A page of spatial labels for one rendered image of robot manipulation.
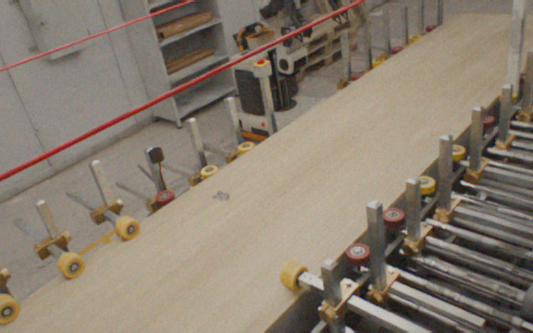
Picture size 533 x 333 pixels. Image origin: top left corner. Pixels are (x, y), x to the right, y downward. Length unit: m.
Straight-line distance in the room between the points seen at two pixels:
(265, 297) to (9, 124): 3.53
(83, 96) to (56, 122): 0.35
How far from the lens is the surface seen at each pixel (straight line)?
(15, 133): 4.73
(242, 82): 4.18
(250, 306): 1.53
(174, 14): 5.41
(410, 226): 1.71
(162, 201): 2.13
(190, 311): 1.58
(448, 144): 1.77
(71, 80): 4.86
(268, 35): 4.22
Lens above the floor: 1.99
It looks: 29 degrees down
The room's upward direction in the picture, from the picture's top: 11 degrees counter-clockwise
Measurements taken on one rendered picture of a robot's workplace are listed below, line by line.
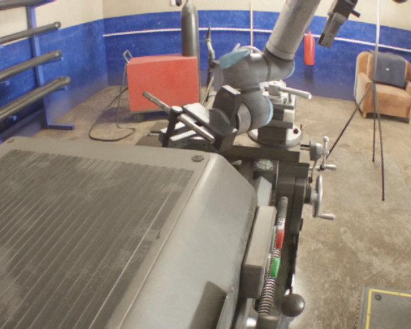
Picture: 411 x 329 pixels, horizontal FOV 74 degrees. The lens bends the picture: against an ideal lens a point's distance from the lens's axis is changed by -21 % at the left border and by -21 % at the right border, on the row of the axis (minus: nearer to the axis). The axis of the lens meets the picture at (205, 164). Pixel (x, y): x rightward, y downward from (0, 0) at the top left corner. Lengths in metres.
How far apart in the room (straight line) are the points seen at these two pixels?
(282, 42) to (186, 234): 0.68
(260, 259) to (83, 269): 0.20
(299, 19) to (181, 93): 3.33
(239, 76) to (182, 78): 3.21
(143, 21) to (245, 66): 4.92
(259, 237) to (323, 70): 4.95
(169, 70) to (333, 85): 2.65
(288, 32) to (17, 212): 0.76
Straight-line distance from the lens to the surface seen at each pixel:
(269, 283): 1.07
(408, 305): 1.71
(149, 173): 0.42
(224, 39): 5.34
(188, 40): 4.07
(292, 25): 0.89
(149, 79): 4.07
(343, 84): 5.40
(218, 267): 0.34
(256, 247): 0.41
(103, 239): 0.33
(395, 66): 4.99
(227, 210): 0.40
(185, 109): 0.78
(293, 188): 1.43
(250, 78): 0.88
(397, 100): 4.82
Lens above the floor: 1.55
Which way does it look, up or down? 29 degrees down
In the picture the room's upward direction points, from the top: 2 degrees counter-clockwise
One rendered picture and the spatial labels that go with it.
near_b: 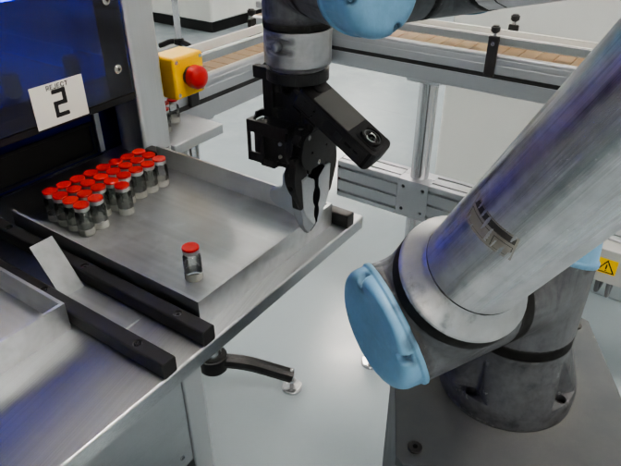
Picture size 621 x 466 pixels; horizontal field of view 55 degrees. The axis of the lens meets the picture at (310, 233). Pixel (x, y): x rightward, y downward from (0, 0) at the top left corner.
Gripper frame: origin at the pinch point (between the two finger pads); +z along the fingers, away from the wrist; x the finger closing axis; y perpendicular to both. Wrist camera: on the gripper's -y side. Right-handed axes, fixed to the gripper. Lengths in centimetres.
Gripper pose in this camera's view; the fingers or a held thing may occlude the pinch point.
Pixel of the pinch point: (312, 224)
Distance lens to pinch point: 75.9
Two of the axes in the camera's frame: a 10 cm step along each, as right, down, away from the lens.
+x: -5.7, 4.4, -7.0
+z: 0.0, 8.5, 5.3
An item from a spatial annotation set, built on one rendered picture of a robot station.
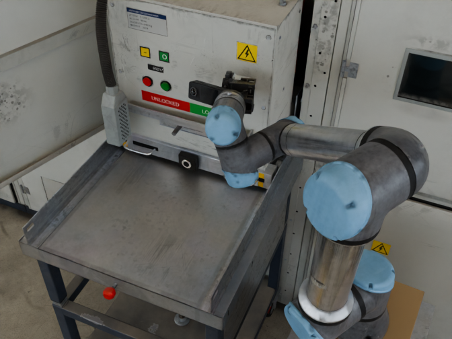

What you have to do -
Please return the lines above that run from the line containing "How far from" to the line containing "The room's upward direction in", inclusive, exactly and with no other lines.

Solution -
How far from the lens is the surface seen at each pixel (straight line)?
(15, 133): 4.73
(242, 82): 4.18
(250, 306): 1.53
(174, 14): 5.41
(410, 226): 1.71
(162, 201): 2.13
(190, 311): 1.58
(448, 144): 1.77
(71, 80): 4.86
(268, 35): 4.22
Lens above the floor: 1.99
It looks: 29 degrees down
The room's upward direction in the picture, from the picture's top: 11 degrees counter-clockwise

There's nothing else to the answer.